## ABOUT THIS TASK
Retype each entry below exactly as it stands.

- Opening Delimiter -

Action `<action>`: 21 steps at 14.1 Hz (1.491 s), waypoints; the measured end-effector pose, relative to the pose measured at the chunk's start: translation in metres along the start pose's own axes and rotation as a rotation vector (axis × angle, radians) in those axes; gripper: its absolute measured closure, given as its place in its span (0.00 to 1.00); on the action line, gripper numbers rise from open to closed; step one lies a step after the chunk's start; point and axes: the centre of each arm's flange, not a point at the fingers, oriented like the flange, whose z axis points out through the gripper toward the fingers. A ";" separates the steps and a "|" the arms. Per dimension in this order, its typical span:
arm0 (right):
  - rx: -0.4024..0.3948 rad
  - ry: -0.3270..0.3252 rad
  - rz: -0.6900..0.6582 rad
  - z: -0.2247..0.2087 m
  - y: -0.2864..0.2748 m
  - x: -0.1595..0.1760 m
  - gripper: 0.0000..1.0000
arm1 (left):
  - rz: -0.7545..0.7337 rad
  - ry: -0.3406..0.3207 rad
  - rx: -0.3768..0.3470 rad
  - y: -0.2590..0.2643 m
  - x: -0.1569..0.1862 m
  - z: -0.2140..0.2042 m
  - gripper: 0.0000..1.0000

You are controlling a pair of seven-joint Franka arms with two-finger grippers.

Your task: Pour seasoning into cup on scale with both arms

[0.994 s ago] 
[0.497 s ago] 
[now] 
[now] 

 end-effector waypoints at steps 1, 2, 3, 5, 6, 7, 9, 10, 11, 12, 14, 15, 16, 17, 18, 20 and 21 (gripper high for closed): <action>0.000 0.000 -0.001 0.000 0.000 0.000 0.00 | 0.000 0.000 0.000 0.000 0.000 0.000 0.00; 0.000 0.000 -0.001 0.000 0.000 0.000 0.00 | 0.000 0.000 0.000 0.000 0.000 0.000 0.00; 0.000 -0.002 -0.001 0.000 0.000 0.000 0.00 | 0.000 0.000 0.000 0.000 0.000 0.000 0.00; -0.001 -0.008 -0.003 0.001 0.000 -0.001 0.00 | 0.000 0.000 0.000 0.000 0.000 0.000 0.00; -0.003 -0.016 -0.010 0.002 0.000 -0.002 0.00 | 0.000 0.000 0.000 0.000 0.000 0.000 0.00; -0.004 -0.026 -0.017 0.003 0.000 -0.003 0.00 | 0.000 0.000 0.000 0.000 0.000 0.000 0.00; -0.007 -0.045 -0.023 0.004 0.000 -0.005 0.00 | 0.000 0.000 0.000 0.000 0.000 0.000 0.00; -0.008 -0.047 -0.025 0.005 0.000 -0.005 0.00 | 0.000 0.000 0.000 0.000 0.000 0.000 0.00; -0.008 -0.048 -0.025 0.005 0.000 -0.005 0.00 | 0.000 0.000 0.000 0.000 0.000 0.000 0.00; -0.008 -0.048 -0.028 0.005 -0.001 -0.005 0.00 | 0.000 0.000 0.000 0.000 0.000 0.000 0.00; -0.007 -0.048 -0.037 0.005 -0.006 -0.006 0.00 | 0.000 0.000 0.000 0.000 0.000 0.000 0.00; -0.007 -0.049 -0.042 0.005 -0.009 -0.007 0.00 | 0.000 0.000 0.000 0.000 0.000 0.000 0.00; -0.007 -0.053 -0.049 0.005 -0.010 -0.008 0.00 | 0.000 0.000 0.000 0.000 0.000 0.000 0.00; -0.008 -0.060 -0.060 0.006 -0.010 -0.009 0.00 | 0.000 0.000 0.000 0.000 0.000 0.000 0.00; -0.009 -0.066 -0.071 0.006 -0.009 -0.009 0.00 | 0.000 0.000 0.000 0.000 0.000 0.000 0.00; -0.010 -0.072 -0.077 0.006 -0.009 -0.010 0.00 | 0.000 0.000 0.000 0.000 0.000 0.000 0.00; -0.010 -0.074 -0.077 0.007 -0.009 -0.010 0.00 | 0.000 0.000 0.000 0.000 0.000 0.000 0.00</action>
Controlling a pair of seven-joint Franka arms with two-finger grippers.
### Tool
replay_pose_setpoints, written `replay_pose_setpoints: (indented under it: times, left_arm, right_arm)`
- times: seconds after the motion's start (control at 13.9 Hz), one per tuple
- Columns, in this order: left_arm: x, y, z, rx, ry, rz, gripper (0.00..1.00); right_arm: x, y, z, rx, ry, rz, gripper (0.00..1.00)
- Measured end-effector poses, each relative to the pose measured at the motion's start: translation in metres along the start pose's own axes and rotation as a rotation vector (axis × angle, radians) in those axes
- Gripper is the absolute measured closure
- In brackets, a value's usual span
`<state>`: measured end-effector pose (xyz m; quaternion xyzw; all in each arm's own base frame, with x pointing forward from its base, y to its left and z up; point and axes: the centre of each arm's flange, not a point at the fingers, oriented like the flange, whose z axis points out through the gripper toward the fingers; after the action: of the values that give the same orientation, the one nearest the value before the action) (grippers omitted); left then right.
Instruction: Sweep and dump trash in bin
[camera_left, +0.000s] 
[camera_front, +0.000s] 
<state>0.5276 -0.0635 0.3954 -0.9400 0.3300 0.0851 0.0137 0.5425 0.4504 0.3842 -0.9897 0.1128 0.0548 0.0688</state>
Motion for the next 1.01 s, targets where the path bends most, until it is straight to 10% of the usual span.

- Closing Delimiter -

## ANSWER SPACE
Action `<action>`: 21 steps at 14.1 Hz (1.491 s), waypoints; the measured end-effector pose, relative to the pose measured at the chunk's start: translation in metres along the start pose's own axes and rotation as a rotation vector (axis × angle, radians) in those axes; gripper: its absolute measured closure, given as its place in its span (0.00 to 1.00); on the action line, gripper numbers rise from open to closed; step one lies a step after the chunk's start; point and axes: the centre of each arm's flange, not a point at the fingers, oriented like the flange, whose z axis points out through the gripper toward the fingers. A ";" separates the steps and a "|" the arms. Per dimension in this order, its typical span:
arm0 (right):
  - rx: -0.4024..0.3948 rad
  - ry: -0.3270..0.3252 rad
  - rz: -0.6900..0.6582 rad
  - z: -0.2247..0.2087 m
  - y: -0.2864..0.2748 m
  - x: -0.1595..0.1760 m
  - gripper: 0.0000..1.0000
arm1 (left):
  - rz: -0.7545..0.7337 rad
  - ry: -0.3406..0.3207 rad
  - rx: -0.3768..0.3470 rad
  - y: -0.2590..0.2643 m
  - x: -0.1569..0.1862 m
  - z: -0.2140..0.2042 m
  - gripper: 0.0000..1.0000

You are controlling a pair of seven-joint Franka arms with two-finger grippers.

Your task: Pour seasoning into cup on scale with both arms

[0.994 s ago] 
[0.497 s ago] 
[now] 
[now] 

 end-effector waypoints at steps 1, 2, 3, 5, 6, 7, 9, 10, 11, 12, 14, 15, 16, 17, 18, 20 and 21 (gripper high for closed): <action>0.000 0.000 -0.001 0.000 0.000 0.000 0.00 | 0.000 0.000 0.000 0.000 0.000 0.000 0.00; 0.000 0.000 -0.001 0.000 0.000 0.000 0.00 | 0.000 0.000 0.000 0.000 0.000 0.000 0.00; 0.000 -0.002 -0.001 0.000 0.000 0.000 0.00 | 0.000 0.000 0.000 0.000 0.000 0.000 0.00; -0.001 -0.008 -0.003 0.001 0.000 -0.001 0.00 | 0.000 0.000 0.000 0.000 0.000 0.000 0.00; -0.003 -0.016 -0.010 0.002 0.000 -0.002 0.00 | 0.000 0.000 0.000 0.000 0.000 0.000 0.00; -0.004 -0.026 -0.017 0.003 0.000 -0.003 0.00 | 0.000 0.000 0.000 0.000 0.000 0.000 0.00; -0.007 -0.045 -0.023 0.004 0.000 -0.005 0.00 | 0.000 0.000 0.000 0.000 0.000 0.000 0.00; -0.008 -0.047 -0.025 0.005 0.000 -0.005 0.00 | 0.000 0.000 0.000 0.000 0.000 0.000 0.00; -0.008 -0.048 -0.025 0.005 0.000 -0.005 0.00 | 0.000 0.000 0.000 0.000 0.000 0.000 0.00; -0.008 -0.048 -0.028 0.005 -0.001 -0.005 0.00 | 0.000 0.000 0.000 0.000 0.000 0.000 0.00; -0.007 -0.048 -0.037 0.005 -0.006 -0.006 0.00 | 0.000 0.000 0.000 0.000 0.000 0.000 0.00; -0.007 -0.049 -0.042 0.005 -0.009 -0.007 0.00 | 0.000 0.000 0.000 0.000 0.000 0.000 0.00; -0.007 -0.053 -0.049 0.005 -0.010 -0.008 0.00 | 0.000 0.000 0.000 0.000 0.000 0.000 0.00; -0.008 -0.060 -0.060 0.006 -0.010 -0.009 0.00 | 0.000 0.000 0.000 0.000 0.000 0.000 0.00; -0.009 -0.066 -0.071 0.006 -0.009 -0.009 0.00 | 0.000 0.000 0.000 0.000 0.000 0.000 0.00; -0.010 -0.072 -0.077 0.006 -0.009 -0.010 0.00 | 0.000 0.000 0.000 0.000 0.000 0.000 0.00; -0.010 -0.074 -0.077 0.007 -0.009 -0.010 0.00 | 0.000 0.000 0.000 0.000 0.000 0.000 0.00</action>
Controlling a pair of seven-joint Franka arms with two-finger grippers.
### Tool
replay_pose_setpoints, written `replay_pose_setpoints: (indented under it: times, left_arm, right_arm)`
- times: seconds after the motion's start (control at 13.9 Hz), one per tuple
- Columns, in this order: left_arm: x, y, z, rx, ry, rz, gripper (0.00..1.00); right_arm: x, y, z, rx, ry, rz, gripper (0.00..1.00)
- Measured end-effector poses, each relative to the pose measured at the motion's start: translation in metres along the start pose's own axes and rotation as a rotation vector (axis × angle, radians) in those axes
- Gripper is the absolute measured closure
- In brackets, a value's usual span
`<state>`: measured end-effector pose (xyz m; quaternion xyzw; all in each arm's own base frame, with x pointing forward from its base, y to its left and z up; point and axes: the centre of each arm's flange, not a point at the fingers, oriented like the flange, whose z axis points out through the gripper toward the fingers; after the action: of the values that give the same orientation, the one nearest the value before the action) (grippers omitted); left then right.
Instruction: Sweep and dump trash in bin
[camera_left, +0.000s] 
[camera_front, +0.000s] 
<state>0.5276 -0.0635 0.3954 -0.9400 0.3300 0.0851 0.0137 0.5425 0.4504 0.3842 -0.9897 0.1128 0.0548 0.0688</state>
Motion for the next 1.01 s, targets where the path bends most, until it is straight to 10% of the usual span.

With this, the output is complete.